Good planning involves making a reasonable estimate of your projected demand, revenues and expenses. Effective budgets can then be established by:
1. Planning financial management approaches
2. Implementing financial management approaches
3. Managing and controlling finances
4. Reviewing and evaluating financial management processes

Strong discipline refers to structuring and setting an annual business plan and budget that not only clearly outlines your workplace objective and goals, but that is also routinely assessed and managed by someone who is both qualified and competent to ensure your business operates as planned.
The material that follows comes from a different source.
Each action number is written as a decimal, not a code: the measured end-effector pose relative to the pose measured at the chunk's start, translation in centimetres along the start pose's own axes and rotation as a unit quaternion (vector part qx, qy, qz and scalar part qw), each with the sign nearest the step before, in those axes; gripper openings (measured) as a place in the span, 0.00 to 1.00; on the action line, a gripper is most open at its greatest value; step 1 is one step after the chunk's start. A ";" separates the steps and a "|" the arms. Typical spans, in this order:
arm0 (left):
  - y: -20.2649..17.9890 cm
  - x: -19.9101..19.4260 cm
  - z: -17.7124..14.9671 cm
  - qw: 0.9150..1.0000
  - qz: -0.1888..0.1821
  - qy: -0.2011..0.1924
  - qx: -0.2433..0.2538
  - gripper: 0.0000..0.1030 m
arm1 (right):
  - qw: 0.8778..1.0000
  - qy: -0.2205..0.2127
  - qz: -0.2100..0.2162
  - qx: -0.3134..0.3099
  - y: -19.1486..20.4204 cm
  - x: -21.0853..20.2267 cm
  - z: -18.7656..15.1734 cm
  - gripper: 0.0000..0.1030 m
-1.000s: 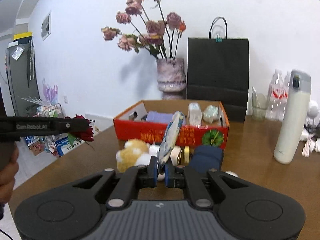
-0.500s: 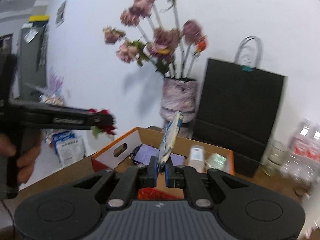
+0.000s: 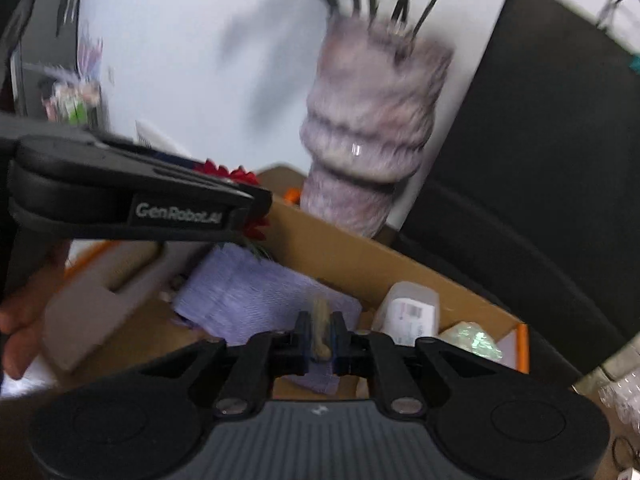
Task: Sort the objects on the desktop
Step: 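Carry the packet and rose into the box and open both tools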
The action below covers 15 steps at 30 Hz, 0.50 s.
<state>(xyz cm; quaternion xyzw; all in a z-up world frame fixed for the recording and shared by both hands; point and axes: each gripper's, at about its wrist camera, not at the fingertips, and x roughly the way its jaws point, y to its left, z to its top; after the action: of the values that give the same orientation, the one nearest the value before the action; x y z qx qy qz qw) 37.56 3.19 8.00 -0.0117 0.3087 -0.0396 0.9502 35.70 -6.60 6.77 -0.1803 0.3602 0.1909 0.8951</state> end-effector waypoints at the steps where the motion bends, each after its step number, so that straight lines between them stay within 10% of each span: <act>1: 0.0 1.0 -0.2 1.000 0.008 0.016 0.001 0.47 | 1.000 0.009 -0.008 -0.001 -0.1 1.1 -0.1 0.09; 9: 1.6 1.4 -0.3 0.999 0.000 0.043 -0.031 0.78 | 1.000 0.007 -0.018 0.023 -1.4 3.2 -0.4 0.18; 15: 2.1 -2.0 0.9 0.998 -0.002 0.043 -0.044 0.94 | 0.994 -0.025 0.011 0.105 -4.5 -0.6 0.8 0.45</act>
<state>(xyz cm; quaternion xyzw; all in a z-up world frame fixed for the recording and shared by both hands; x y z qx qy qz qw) 36.62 5.43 9.77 -0.0527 0.3503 -0.0280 0.9347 37.90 -10.27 8.54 -0.0765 0.3581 0.1658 0.9157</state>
Things do not always go as expected in business; it is thus important to factor into your annual budget some ‘breathing room’ to cover any unwelcome expenses that may arise. 

Today there are numerous computer programs such as MYOB that can assist you to manage, record and report on the financial health of your CENTURY 21 Franchise.  If you are not qualified or comfortable, a smart move may be to hire a finance professional to assist you in the structuring of your Franchise’s financial requirements.

There is no doubt that your CENTURY 21 Franchise will benefit from the presence of good financial planning and strong discipline.  Incorporating both as unwavering business practices will help you to understand where your revenues come from and how they are allocated, usually resulting in greater efficiencies, protection from unexpected financial issues and very often an improved bottom line. 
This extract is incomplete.